It seems like the only logical option. If someone paid me to come up with a solution to having poopy butt I couldn't come up with a better one than a hose or a bidet. You know what I wouldn't do? I WOULDN'T INVENT PAPER YOU COULD RUB ON YOUR BUTT.
Like every person that has tried a bidet on the internet describes their experience as being reborn. Anyone that tries it instantly becomes a shill for big bidet. I have not seen a single negative review for a bidet aside from maybe water shooting up your back which is more of a skill issue with aiming.
There is some debate to be had between using a bidet versus using a hose. With bidet there's no hand contact but you can't control where the water goes. Im personally more in favor of hose since you still gotta flush and handle the bathroom door so there's gonna be contact either way, but using water is CLEARLY superior to toilet paper.
Water is cheaper and guess what? IT USES LESS CLEAN WATER THAN MAKING TOILET PAPER. That's right making a single tissue of TP uses more water than just simply washing your butt. You can also shower less frequently because you don't constantly smell like shit. We are deforesting jungles just to turn them into butt napkins that do not even clean us properly, they just smear the shit all over the crack and make us smell like poop.
Also without TP there's no longer an issue with assholes flushing their used TP down the toilet and clogging the pipes, houses will no longer get TP'ed, the pandemic scalping situation wouldn't have happened etc etc. So why are people still hellbent on using this inferior method?
Idk where you live, but in Poland even though sadly some people do lack general hygiene and stink, almost nobody smell like shit in public places. And there's basically no bidets in Poland anywhere, everyone uses toilet paper.
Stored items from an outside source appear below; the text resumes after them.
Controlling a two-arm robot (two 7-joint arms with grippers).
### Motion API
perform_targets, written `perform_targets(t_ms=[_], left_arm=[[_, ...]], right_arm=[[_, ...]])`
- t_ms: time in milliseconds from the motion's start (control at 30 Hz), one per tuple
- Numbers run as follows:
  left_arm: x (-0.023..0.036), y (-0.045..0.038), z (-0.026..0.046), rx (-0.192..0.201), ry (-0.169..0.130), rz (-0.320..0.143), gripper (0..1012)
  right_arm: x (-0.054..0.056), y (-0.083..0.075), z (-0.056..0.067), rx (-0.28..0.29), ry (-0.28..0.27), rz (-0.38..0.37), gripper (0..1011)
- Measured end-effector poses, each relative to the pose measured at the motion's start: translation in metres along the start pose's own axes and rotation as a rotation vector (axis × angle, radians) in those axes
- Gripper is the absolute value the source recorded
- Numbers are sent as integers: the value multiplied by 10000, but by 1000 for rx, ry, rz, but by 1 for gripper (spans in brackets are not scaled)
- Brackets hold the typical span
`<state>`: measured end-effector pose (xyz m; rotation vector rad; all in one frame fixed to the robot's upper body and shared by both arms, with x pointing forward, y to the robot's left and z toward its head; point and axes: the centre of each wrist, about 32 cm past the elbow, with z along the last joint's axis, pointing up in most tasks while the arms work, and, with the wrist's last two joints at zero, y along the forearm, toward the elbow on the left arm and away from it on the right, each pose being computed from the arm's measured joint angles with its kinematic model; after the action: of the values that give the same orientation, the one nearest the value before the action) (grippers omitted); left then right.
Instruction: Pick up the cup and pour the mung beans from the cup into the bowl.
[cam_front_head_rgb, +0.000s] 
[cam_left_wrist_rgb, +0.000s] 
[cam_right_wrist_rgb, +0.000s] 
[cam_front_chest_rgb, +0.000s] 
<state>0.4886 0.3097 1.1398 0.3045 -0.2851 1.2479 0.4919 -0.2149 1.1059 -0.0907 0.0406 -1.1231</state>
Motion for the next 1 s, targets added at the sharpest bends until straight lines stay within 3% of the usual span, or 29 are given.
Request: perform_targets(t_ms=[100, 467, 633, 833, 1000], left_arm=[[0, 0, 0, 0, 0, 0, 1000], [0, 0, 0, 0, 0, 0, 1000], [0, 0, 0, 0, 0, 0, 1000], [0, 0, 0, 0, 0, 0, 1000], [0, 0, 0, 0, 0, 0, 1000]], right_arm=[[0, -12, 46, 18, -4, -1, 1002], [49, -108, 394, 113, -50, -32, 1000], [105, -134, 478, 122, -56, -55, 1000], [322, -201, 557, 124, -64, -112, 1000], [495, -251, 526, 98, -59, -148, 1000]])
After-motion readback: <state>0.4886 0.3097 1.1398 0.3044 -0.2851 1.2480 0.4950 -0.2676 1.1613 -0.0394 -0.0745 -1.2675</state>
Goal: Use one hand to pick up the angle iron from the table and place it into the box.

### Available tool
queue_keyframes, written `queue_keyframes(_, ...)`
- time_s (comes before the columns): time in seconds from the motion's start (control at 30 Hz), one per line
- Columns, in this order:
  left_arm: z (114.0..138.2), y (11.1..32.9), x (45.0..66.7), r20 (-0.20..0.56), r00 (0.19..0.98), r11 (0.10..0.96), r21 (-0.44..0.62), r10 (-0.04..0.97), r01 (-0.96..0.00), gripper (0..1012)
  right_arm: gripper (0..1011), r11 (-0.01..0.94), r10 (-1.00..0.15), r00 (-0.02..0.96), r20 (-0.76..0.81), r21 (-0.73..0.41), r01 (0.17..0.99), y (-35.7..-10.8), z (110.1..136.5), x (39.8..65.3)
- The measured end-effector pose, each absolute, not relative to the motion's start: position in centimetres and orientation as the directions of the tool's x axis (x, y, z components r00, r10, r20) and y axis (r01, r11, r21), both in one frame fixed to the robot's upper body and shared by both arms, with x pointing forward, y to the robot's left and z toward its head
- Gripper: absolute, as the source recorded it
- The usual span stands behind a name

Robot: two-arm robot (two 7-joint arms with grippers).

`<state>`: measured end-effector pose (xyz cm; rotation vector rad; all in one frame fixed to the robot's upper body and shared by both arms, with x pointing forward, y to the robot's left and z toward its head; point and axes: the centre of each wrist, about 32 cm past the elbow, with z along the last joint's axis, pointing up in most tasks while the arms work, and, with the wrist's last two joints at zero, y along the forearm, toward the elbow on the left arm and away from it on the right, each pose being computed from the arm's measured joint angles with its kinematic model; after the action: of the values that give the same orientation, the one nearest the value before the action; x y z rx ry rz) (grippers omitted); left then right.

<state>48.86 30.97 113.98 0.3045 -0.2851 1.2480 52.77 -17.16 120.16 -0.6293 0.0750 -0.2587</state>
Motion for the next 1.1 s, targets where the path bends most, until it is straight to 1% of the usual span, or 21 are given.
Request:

I think it's also the effect of using the subway a lot because maybe someone has a very faint smell of shit and you don't notice but when there are lots of people together in a confined tight space with poor conditioning it becomes very noticeable like the magic the gathering tournaments.
I can't say about metro, since not even that long ago the map of entirety of metro in Poland could be put on a pen (and now on cross), but while indeed public transport and MtG tourneys are often the sources of olfactory assaults, it is still very rarily shit. And when it is it is usually coming ~~from the mouth of MtG players~~ from visible alcoholics being too drunk to control their bodies.